PHP script code for removing backup from Mikrotik:
<?php
$IP = '0.0.0.0';
$LOGIN = 'admin';
$PASSWORD = '';
$BACKUP_NAME = 'test';
$connection = ssh2_connect($IP, 22);
if (!ssh2_auth_password($connection, $LOGIN, $PASSWORD)) exit;
ssh2_exec($connection, '/system backup save name="atmon" password="atmon"');
stream_get_contents($connection);
ssh2_exec($connection, '/export file="atmon.rsc"');
stream_get_contents($connection);
sleep(40); // Waiting bakup makes
$sftp = ssh2_sftp($connection);
// Download backup file
$size = filesize("ssh2.sftp://$sftp/atmon.backup");
$stream = fopen("ssh2.sftp://$sftp/atmon.backup", 'r');
$contents = '';
$read = 0;
$len = $size;
while ($read < $len && ($buf = fread($stream, $len - $read))) {
$read += strlen($buf);
$contents .= $buf;
}
file_put_contents ($BACKUP_NAME . ‘.backup’,$contents);
@fclose($stream);
sleep(3);
// Download RSC file
$size = filesize("ssh2.sftp://$sftp/atmon.rsc");
$stream = fopen("ssh2.sftp://$sftp/atmon.rsc", 'r');
$contents = '';
$read = 0;
$len = $size;
while ($read < $len && ($buf = fread($stream, $len - $read))) {
$read += strlen($buf);
$contents .= $buf;
}
file_put_contents ($BACKUP_NAME . ‘.rsc’,$contents);
@fclose($stream);
ssh2_exec($connection, '/file remove atmon.backup');
ssh2_exec($connection, '/file remove atmon.rsc');
?>
The backup is removed in two forms - binary and text config.
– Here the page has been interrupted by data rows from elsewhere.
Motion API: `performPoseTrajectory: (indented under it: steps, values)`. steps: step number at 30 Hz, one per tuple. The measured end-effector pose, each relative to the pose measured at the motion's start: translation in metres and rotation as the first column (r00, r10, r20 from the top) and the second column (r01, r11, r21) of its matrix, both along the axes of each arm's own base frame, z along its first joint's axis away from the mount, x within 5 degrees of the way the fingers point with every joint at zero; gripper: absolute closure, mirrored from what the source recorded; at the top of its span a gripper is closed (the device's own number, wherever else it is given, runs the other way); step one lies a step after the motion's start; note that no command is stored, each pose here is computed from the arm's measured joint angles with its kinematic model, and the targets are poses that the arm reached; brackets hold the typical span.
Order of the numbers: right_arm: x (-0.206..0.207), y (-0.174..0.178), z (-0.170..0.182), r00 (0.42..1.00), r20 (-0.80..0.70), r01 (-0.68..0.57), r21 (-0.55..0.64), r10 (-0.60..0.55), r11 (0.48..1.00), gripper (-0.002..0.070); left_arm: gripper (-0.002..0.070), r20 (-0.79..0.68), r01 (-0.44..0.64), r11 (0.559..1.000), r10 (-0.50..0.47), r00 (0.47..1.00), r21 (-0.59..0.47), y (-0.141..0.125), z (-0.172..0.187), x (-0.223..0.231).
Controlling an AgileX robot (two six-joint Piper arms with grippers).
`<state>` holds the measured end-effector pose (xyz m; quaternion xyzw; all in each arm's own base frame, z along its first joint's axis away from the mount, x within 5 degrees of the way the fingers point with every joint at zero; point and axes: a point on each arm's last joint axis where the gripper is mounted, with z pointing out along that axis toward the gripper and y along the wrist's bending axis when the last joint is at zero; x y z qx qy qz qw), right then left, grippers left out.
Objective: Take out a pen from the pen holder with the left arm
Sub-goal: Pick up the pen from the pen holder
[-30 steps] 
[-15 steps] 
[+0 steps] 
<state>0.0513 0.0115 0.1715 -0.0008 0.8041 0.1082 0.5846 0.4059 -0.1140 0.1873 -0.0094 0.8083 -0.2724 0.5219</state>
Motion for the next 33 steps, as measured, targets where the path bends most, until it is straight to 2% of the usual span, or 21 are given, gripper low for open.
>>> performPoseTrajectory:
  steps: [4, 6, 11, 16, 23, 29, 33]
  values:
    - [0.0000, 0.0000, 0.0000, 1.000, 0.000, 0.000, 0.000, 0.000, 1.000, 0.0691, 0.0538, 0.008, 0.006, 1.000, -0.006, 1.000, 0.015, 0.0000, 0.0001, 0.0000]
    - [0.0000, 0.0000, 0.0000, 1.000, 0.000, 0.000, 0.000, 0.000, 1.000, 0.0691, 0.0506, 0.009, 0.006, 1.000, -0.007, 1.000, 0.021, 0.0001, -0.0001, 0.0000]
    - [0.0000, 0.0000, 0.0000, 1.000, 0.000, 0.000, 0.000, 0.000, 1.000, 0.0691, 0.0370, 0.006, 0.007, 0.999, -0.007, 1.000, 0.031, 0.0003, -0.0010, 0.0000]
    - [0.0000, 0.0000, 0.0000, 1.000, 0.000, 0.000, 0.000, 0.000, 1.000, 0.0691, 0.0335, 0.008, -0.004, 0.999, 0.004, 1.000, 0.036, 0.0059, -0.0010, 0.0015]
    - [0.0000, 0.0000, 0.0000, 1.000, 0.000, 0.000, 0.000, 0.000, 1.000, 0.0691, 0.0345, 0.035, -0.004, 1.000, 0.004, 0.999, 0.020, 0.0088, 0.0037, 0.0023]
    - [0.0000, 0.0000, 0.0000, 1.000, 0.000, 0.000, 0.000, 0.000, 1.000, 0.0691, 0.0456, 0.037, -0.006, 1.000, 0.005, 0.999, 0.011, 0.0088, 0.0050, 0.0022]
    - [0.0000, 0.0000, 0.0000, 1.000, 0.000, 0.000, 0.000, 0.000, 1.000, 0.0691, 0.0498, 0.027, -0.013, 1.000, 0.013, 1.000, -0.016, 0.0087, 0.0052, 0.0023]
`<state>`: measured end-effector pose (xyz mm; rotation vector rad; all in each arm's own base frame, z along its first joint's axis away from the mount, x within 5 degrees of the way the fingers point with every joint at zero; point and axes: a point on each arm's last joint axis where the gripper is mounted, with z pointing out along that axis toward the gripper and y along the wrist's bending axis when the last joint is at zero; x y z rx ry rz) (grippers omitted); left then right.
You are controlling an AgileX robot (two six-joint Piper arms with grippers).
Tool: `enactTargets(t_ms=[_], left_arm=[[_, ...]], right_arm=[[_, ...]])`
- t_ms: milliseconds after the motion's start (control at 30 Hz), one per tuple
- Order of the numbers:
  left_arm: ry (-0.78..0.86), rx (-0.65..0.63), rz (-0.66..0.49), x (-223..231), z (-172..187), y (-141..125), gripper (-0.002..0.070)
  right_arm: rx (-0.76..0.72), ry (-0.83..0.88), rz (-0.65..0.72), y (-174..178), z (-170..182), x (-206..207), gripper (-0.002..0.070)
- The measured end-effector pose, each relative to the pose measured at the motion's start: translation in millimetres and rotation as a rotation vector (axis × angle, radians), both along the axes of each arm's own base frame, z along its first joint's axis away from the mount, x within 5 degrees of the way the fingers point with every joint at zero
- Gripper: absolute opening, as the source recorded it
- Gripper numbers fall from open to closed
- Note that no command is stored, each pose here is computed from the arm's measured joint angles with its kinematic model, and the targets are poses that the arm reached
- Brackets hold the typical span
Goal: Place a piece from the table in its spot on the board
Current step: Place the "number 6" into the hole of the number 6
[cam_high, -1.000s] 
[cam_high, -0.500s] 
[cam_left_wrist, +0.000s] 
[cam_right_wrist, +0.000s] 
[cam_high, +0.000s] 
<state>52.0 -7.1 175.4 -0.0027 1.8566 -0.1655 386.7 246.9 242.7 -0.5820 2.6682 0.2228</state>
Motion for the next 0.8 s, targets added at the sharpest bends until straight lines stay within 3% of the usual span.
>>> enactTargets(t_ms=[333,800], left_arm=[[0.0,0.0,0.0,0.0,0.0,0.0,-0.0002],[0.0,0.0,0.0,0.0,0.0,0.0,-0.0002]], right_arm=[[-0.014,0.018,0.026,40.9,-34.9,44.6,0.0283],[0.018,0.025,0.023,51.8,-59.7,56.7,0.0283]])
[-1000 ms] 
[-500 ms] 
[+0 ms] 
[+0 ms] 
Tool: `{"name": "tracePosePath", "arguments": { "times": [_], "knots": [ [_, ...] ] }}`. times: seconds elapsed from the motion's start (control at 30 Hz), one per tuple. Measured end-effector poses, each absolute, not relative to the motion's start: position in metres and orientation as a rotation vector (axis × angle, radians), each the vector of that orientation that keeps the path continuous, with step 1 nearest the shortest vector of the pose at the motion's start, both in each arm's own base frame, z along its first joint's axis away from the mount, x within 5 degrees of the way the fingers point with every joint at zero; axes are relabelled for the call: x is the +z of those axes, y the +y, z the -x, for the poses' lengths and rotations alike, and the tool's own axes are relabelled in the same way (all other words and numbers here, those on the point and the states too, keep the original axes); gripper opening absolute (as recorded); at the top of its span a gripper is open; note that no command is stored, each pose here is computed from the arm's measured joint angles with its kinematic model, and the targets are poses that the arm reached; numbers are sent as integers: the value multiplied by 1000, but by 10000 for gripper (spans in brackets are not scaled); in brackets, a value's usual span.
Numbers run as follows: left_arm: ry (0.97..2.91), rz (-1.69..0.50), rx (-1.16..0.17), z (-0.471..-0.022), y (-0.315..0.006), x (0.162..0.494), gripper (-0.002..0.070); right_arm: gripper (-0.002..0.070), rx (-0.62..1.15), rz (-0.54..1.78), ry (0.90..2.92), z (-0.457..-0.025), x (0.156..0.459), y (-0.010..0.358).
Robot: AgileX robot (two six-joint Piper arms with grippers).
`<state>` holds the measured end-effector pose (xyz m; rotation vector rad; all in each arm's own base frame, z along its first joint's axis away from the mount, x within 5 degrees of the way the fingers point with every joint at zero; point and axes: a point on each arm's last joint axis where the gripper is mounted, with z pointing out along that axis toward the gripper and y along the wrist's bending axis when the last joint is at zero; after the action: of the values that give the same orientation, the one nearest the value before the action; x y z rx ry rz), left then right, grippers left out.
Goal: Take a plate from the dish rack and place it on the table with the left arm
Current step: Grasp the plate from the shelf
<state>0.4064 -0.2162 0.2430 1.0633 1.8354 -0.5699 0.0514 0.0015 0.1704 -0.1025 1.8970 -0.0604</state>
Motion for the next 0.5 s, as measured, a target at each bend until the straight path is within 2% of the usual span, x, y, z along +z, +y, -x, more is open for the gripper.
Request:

The binary helps to quickly restore the desired config, and the text one allows you to understand what needs to be done if there was a forced replacement of equipment and the binary cannot be uploaded to it. As a result, we got one more convenient functionality in the system. Moreover, when adding new mikrotiks, it was not necessary to configure anything, just added an object to the system and set an account for it from SSH. Then the system itself was engaged in the removal of backups. This functionality is not yet available in the current version of SaaS Veliam, but we will port it soon.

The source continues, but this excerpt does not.